Antananarivo, 15 Novembre, 20h15 – Il laissera des empreintes indélébiles sur le sport en général et sur l’athlétisme en particulier. Le décès d’Henri Roger, ancien président de la Fédération malgache de l’athlétisme (FMA) et ancien président du Comité olympique malgache (COM) ne laisse pas insensible le monde auquel il a tant donné.
« C’est le meilleur dirigeant sportif à Madagascar », lui reconnaît Sylvain Ranjalahy, journaliste sportif et cadre au sein de l’Express de Madagascar, dithyrambique sur Henri Roger et ses œuvres pour l’athlétisme. L’hommage résume à lui seul l’état d’esprit du milieu sportif après le décès d’Henri Roger lundi.
Sylvain Ranjalahy rappelle que l’ancien président du Comité national de coordination (CNC) de l’athlétisme et ancien président de la FMA avait « apporté des idées innovantes » pour le sport. « Il a introduit l’idée de sponsoring sportif » cite-t-il, entre autres. L’ancien dirigeant sportif avait également « mis en place le marathon de Tanà ».
Le journaliste sportif, qui avait côtoyé l’ancien président du COM, se souvient du retour de Madagascar dans les girons des compétitions internationales majeures dans les années 90. Il remémore la participation des athlètes malgaches aux Jeux olympiques de Barcelone en 1992 et aux JO d’Atlanta en 1996 sous l’ère Henri Roger. Les athlètes sont qualifiés aux Jeux « en obtenant le minima », soit par le biais de leurs performances sportives et non par invitation, insiste Sylvain Ranjalahy « pour dire que l’athlétisme avait progressé » à l’époque.

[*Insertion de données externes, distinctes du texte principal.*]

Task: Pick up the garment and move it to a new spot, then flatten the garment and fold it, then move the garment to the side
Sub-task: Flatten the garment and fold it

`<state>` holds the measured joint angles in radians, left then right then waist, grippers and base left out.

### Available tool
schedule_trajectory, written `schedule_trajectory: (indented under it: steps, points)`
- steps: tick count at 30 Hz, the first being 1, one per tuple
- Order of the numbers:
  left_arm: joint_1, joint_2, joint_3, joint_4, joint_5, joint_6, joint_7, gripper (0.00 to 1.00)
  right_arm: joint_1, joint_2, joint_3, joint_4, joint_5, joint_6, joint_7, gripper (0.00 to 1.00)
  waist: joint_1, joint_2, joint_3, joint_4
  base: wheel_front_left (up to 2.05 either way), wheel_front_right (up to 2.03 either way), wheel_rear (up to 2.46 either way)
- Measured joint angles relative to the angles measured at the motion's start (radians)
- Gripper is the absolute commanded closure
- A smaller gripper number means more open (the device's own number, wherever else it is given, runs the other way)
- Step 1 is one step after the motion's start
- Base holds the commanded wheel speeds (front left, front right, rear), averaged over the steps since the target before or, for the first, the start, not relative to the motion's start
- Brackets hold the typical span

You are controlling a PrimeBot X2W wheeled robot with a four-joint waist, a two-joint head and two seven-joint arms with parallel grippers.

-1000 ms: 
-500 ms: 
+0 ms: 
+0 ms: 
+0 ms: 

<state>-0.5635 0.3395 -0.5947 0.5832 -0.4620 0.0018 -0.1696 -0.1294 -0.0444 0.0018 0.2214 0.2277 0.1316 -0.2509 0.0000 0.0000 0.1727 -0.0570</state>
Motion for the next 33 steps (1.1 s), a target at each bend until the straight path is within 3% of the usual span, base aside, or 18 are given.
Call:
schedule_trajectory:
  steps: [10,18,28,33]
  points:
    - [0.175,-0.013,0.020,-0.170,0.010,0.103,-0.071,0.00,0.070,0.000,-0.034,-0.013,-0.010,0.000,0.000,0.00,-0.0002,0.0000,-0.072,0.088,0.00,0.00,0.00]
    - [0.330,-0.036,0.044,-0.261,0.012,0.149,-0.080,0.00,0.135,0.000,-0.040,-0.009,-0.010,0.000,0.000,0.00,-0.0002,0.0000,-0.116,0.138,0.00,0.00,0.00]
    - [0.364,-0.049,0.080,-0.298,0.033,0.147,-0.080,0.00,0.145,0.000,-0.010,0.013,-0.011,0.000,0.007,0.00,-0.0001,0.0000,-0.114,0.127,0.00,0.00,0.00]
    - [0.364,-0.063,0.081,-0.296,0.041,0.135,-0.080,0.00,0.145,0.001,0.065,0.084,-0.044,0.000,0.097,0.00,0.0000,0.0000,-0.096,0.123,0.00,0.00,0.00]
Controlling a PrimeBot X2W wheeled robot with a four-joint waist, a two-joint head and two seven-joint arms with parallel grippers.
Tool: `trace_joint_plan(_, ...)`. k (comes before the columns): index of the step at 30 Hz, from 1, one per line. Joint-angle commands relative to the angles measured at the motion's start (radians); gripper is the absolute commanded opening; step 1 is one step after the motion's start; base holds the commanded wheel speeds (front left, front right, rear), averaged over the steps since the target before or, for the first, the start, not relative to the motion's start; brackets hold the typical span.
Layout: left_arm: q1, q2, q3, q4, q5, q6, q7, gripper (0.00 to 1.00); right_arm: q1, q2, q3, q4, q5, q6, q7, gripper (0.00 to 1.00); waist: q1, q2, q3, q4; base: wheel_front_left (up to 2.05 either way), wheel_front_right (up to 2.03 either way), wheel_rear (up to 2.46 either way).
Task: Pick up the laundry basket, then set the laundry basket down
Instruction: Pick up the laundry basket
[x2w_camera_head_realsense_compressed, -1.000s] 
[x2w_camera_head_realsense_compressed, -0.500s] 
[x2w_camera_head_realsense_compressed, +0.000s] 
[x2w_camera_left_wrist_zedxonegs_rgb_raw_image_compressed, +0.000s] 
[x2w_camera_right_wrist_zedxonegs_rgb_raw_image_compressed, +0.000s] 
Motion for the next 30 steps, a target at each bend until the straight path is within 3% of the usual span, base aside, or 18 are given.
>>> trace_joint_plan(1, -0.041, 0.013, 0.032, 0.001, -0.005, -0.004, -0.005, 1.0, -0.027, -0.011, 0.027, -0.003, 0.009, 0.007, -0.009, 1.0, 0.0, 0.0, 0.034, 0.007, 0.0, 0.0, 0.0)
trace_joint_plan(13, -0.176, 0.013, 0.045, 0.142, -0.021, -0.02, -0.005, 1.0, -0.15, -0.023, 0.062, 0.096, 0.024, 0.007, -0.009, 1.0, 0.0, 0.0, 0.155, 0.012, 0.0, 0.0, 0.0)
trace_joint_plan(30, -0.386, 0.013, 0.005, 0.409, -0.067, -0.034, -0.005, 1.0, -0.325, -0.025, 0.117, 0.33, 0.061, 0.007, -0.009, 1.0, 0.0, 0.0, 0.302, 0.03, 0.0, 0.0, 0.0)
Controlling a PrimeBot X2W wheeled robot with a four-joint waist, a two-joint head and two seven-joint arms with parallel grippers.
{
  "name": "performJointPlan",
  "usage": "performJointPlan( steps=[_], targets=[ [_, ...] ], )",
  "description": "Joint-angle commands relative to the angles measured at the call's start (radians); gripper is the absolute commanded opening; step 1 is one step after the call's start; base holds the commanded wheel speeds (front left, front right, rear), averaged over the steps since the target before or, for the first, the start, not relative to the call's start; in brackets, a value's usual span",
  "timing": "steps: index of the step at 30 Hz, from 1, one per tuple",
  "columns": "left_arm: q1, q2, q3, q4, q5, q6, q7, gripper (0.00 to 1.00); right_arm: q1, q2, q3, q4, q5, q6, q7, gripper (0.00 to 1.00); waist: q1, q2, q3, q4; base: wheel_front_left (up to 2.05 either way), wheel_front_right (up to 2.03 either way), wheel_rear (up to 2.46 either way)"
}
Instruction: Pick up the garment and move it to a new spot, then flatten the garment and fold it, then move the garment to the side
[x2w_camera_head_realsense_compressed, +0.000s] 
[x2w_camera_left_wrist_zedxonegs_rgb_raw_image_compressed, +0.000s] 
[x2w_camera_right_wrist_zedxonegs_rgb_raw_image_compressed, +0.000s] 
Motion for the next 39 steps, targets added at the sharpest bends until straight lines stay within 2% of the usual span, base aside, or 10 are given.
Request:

Hery Rambeloson, directeur technique national (DTN) à la FMA partage le constat du journaliste sportif. « A notre époque, nous avons couru sur une piste en terre car il n’y avait pas encore de piste en tartan. Mais nous avons obtenu des résultats même si ceux-ci ne sont pas d’un niveau exceptionnel », raconte-t-il. « L’athlétisme n’avait pas régressé du tout », renchérit-il.
Des athlètes comme Lalao Robine Ravaonirina, Ony Paule Ratsimbazafy ou encore Toussaint Rabenala ont fait parler d’eux au niveau continental alors que les Jeux des îles de l’océan Indien (JIOI) semblent assez petits pour eux. « Beaucoup d’athlètes ont pu briller à cette époque. Et j’en faisais partie », confirme Rosa Rakotozafy, directeur général des sports au sein du ministère de la Jeunesse et des sports. « Il [Henri Roger] avait une vision de sports pour tous (…) Il avait aidé pas mal d’athlètes. Il m’avait encore soutenu dans ma mission actuelle », poursuit-elle.
Humble, mesuré, Henri Roger avait quand même réussi à imposer une « discipline dans la gestion » de la discipline sportive qu’il affectionne. Son secrétaire général, à la FMA, Christian Razafimahefa, avait repris les flambeaux après son départ de la Fédération.
Siteny Randrianasoloniaiko, président du COM, « regrette » le décès d’Henri Roger. « Il aurait dû être récompensé par le Conseil international des jeux (CIJ) » durant les Jeux des îles de l’océan Indien programmés à Madagascar en 2023. « Déjà, il aurait dû l’être lors de la dernière édition [2019] mais il ne pouvait pas y aller. Il fait partie quand même des fondateurs des JIOI », rappelle le président de l’Union africaine de judo.
Le judoka profite de l’occasion pour souligner l’absence, ou le peu de reconnaissance pour les anciens athlètes et les dirigeants sportifs. « Beaucoup de gens ne connaissent ou ne souviennent pas de ces grands noms. Henri Roger n’en est pas le seul mais il y en a beaucoup. Il faudrait songer à consacrer par écrit ces histoires. Il faudrait que nos descendants connaissent notre histoire dans tous les domaines », invite Siteny Randrianasoloniaiko.